在州monad中使用put with >>

Question

From Thinking Functionally with Haskell (pg 248):

You can think of type State sa as being

 type State sa = s -> (a,s) 

...

 put :: s -> State s () get :: State ss state :: (s -> (a,s)) -> State sa 

... state can be defined using put and get :

 state f = do {s <- get; let (a,s') = fs; put s'; return a} 

Which I believe can be rewritten this way:

get >>= \s ->
    let (a,s') = fs in
        put s' >> return a

So what is the purpose of put s' , if >> throws away its return value?

Answer 1

>> doesn't throw away everything from the first argument. The definition for the state monad (ignoring the newtype )

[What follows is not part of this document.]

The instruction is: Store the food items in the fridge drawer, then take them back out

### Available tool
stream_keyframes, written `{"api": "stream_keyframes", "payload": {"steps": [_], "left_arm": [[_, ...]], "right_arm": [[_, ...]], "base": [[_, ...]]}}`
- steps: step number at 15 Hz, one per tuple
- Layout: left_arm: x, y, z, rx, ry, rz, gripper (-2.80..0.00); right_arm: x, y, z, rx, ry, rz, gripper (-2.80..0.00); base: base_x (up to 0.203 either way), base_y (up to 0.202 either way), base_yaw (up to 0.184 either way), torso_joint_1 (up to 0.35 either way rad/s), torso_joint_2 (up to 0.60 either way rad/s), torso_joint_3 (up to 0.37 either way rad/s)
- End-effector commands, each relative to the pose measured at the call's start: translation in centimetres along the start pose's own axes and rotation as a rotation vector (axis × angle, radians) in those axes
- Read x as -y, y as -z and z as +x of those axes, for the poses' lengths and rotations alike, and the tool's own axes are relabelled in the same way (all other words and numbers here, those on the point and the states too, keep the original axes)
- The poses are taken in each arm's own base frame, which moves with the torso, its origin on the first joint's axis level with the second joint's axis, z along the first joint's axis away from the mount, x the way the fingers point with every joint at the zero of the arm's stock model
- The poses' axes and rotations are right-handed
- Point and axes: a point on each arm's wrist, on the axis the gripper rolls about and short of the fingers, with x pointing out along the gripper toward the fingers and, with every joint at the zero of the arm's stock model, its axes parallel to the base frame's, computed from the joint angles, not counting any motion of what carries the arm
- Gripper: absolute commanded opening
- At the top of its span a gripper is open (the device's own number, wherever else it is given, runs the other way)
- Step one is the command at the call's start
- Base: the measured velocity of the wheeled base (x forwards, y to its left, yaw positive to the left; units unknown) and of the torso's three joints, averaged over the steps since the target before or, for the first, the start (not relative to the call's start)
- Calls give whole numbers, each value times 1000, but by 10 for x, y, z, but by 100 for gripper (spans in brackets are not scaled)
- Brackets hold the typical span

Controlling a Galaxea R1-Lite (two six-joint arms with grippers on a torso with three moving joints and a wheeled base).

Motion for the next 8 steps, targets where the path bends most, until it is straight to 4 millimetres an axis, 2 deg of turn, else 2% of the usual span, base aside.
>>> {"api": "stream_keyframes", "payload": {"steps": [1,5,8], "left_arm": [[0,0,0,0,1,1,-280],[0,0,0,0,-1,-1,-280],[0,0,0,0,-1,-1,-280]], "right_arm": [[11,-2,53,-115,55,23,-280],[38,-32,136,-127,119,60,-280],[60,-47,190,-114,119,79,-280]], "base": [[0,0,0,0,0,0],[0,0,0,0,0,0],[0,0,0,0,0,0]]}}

a >> b = \s -> let (x, s') = a s in b s'

So the state form the first argument is used by >> , but the 'return value' (the x component of the result) is ignored. That's the point of the state monad --- to track changes to the state without the programmer having to explicitly take them into account.

Apparently, this isn't explained properly by what the OP has been reading, so here's how you can derive the definition above. The definition of >> across all monads is

a >> b = a >>= \ _ -> b

The definition of >>= for the state monad (ignoring newtype s) is

a >>= f = \ s -> let (x, s') = a s in f x s'

Now, substituting the definition of >>= into the definition of >> above and simplifying, we get:

a >> b = let f = \ _ -> b in \ s -> let (x, s') = a s in f x s'
    = \ s -> let (x, s') = a s in (\ _ -> b) x s'
    = \ s -> let (x, s') = a s in b s'

Answer 2

So what is the purpose of put s' , if >> throws away its return value?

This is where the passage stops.